Exercise directions
Nothing but the lines from the start of the records below through the line that has "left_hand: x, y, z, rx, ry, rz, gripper" should appear, each exactly as given.

[[ Available data, beginning ]]

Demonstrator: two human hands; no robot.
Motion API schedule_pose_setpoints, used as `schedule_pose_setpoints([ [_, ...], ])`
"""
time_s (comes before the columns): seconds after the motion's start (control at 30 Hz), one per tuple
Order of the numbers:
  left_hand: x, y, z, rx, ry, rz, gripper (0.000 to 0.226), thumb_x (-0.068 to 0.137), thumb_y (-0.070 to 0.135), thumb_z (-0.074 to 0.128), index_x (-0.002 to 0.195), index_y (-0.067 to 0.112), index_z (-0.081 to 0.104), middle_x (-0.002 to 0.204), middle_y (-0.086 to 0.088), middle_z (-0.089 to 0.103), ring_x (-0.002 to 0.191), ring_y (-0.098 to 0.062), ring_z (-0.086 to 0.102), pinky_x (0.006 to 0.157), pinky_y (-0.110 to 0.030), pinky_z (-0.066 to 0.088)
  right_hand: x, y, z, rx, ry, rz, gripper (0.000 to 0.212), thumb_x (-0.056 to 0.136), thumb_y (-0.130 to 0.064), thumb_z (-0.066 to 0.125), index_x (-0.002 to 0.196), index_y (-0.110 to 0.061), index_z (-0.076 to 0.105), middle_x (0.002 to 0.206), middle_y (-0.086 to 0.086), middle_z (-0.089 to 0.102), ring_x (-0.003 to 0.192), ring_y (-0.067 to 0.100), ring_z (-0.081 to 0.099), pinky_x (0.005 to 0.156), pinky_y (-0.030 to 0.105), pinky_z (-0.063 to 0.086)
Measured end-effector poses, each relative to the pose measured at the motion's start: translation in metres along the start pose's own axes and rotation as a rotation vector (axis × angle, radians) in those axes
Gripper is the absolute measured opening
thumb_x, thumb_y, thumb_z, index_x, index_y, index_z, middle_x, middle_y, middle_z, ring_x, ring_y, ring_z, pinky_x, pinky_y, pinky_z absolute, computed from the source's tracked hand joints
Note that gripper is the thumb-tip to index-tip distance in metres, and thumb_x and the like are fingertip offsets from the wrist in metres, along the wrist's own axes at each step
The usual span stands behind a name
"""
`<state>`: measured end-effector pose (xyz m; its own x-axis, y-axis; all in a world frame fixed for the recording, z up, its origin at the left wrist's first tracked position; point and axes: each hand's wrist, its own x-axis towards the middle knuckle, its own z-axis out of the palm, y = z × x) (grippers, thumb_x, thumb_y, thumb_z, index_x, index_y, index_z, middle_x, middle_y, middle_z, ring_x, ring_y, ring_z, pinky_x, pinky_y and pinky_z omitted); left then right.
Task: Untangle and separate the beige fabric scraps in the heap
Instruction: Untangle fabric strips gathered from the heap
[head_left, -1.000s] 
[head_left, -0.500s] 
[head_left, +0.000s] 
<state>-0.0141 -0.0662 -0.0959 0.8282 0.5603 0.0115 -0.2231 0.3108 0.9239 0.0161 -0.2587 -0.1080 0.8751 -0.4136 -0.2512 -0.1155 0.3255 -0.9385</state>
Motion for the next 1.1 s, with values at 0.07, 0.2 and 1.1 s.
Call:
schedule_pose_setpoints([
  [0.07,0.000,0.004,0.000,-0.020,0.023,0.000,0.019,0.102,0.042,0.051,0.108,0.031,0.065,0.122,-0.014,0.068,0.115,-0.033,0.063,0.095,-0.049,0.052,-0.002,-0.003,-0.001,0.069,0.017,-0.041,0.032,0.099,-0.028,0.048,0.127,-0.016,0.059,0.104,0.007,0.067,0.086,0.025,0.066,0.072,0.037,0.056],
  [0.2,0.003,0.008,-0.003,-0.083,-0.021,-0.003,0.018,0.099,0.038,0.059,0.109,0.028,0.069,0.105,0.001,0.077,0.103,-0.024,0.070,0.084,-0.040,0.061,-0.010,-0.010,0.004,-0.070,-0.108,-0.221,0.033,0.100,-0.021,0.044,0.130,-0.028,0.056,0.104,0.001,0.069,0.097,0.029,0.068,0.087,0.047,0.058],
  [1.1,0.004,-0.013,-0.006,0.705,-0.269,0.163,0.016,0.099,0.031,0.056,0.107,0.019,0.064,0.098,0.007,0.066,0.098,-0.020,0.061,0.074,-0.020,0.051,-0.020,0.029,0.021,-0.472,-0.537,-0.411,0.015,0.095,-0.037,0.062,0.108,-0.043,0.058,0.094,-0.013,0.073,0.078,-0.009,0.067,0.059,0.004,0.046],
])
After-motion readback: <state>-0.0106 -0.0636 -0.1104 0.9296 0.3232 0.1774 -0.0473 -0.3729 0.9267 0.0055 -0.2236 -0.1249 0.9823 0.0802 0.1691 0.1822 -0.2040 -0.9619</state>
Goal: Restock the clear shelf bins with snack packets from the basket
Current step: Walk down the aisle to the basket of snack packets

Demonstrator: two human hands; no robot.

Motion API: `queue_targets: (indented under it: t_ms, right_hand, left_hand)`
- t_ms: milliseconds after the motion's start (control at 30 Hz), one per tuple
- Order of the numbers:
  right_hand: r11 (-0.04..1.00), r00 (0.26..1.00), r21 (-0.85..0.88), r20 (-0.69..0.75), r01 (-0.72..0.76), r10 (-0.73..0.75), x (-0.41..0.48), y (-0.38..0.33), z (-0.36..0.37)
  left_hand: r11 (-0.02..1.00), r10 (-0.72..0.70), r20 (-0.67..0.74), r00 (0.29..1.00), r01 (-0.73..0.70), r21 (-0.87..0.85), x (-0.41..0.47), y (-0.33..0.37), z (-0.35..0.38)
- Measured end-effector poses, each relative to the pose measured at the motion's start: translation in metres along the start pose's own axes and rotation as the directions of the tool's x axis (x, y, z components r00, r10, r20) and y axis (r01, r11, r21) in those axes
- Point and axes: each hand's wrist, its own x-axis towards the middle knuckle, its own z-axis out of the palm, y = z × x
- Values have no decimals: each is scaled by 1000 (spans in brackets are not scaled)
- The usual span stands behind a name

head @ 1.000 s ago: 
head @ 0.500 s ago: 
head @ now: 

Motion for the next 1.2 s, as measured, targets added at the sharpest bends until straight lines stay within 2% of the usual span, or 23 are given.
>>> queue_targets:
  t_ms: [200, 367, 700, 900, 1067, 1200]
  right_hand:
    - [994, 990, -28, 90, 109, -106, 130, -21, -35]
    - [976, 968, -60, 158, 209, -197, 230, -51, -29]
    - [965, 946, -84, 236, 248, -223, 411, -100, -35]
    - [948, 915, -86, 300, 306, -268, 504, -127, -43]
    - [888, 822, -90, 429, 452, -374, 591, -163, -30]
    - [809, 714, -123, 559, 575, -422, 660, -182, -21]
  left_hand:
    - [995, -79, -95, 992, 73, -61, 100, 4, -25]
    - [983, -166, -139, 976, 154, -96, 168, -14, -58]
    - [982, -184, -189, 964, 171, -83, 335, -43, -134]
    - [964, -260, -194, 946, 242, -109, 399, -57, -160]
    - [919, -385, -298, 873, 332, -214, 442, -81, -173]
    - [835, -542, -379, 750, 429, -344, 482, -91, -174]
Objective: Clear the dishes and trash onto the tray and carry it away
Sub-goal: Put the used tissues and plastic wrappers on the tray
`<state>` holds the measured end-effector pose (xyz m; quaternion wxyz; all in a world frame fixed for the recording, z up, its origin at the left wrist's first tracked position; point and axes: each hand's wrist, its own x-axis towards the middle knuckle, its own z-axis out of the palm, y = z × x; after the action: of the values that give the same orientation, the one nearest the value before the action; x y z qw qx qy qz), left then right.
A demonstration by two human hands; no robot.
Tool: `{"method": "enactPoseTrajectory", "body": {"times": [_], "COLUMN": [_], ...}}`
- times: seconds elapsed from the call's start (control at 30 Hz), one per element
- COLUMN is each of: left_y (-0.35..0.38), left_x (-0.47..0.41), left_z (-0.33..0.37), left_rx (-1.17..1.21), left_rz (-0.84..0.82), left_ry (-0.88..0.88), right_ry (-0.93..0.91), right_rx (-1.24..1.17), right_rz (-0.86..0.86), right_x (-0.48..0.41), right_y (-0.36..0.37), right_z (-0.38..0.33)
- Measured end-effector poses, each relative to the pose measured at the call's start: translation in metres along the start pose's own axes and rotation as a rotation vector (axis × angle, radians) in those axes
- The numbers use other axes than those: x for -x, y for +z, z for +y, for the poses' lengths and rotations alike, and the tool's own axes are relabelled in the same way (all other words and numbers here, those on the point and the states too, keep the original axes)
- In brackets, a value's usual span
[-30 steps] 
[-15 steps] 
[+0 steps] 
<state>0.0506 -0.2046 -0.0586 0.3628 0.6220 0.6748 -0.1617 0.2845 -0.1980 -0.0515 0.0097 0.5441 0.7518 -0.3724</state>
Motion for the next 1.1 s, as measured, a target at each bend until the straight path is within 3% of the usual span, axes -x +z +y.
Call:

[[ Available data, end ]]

Problem solution
Demonstrator: two human hands; no robot.
Motion API schedule_pose_setpoints, used as `schedule_pose_setpoints([ [_, ...], ])`
"""
time_s (comes before the columns): seconds after the motion's start (control at 30 Hz), one per tuple
Order of the numbers:
  left_hand: x, y, z, rx, ry, rz, gripper (0.000 to 0.226), thumb_x (-0.068 to 0.137), thumb_y (-0.070 to 0.135), thumb_z (-0.074 to 0.128), index_x (-0.002 to 0.195), index_y (-0.067 to 0.112), index_z (-0.081 to 0.104), middle_x (-0.002 to 0.204), middle_y (-0.086 to 0.088), middle_z (-0.089 to 0.103), ring_x (-0.002 to 0.191), ring_y (-0.098 to 0.062), ring_z (-0.086 to 0.102), pinky_x (0.006 to 0.157), pinky_y (-0.110 to 0.030), pinky_z (-0.066 to 0.088)

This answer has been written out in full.